PET = positron emission tomography, SUVe = blood-pool corrected peak standardized uptake value in early-phase scan
| 1.6 × Jaundice + 1.9 × Malignant traits + 1.7 × SUVe ≥ 1.7 + 1.6 × PET-detected node |
Combining Clinical Symptoms, Endoscopic Features, and PET Parameters to Predict the Risk of Ampullary Cancer
The multimodal risk score showed a sensitivity of 88.4% (95% CI, 79.7%–94.3%) and specificity of 77.8% (95% CI, 65.5%–87.3%) in predicting ampullary malignancy using a cut-off value of 3.3 (Table 5). ROC analysis highlighted superior diagnostic efficacy when incorporating PET parameters, outperforming endoscopy alone (AUC: 0.925 [95% CI, 0.874–0.956] vs. 0.815 [95% CI, 0.732–0.873], P < 0.001), and even endoscopy with jaundice (AUC: 0.925 [95% CI, 0.874–0.956] vs. 0.866 [95% CI, 0.796–0.913], P < 0.001, Table 5, Fig. 4A). Using the same cut-off, the model achieved a sensitivity of 88.0% (95% CI, 68.8%–97.5%), specificity of 75.6% (95% CI, 60.5%–87.1%), and AUC of 0.921 (95% CI, 0.816–0.967) in the EP candidates group, as shown in Figure 4B. Our model appropriately reassigned 7 (10%) of the 70 EP candidates to a more suitable resection method than endoscopy alone. Figure 5 illustrates a case that emphasizes the effectiveness of the model.

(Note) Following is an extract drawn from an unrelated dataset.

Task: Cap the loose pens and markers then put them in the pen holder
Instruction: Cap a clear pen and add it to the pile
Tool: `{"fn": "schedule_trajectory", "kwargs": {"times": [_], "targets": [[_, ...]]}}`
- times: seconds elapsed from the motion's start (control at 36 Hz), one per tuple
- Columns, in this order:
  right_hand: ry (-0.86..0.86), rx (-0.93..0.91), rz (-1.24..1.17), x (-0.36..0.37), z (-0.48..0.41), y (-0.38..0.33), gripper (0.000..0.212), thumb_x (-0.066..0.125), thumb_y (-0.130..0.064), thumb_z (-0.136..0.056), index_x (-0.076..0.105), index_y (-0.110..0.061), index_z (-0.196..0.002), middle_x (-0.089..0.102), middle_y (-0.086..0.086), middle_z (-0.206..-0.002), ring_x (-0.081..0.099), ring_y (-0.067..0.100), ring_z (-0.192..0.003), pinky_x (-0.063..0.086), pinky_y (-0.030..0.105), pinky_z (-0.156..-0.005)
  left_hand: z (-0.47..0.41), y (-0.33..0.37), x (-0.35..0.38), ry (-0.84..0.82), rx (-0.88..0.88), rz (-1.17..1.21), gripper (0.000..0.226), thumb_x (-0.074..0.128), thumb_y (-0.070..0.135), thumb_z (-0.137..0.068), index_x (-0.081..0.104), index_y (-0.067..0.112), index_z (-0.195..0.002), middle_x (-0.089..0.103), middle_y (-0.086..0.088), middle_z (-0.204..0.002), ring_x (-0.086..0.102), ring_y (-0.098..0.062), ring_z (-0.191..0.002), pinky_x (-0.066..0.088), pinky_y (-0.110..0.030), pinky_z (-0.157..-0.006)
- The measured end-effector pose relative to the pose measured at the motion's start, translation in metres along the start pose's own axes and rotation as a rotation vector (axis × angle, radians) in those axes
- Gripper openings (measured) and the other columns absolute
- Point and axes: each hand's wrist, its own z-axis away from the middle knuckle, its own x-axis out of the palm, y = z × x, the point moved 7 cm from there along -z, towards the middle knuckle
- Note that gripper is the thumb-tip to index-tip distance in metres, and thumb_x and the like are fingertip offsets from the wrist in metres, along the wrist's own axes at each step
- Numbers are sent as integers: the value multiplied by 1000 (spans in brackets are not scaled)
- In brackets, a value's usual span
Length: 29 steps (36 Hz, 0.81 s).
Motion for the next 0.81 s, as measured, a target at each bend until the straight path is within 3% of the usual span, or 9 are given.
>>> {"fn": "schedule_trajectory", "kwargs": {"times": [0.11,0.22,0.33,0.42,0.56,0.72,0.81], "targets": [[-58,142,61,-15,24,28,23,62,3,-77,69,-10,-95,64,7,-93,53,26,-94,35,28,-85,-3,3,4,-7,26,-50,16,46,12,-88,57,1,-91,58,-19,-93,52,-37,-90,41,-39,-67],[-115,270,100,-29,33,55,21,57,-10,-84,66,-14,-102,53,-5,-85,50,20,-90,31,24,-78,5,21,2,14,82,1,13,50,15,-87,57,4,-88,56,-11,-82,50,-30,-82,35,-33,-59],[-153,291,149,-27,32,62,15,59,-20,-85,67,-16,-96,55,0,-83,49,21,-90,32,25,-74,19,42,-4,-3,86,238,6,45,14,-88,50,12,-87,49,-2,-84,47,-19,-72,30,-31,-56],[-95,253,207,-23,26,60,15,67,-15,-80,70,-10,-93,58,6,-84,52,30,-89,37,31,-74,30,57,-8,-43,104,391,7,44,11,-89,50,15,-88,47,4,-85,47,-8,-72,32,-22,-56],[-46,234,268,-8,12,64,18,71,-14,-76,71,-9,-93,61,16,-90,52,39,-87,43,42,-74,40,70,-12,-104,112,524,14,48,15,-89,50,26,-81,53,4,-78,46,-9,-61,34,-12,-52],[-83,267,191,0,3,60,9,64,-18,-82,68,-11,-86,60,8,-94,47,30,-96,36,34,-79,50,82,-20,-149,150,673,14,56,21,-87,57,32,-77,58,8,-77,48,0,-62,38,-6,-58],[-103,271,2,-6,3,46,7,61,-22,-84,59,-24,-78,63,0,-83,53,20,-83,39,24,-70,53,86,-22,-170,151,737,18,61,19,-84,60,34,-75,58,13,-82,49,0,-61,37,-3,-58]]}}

Fig. 4. Receiver operating characteristic curve analysis of the risk model in all the patients (A) and in subgroup analysis of candidates for endoscopic papillectomy (B). Improved diagnostic performance was observed with additional clinical and positron emission tomography information compared to that of endoscopy alone. *P < 0.05. AUC = area under the curve.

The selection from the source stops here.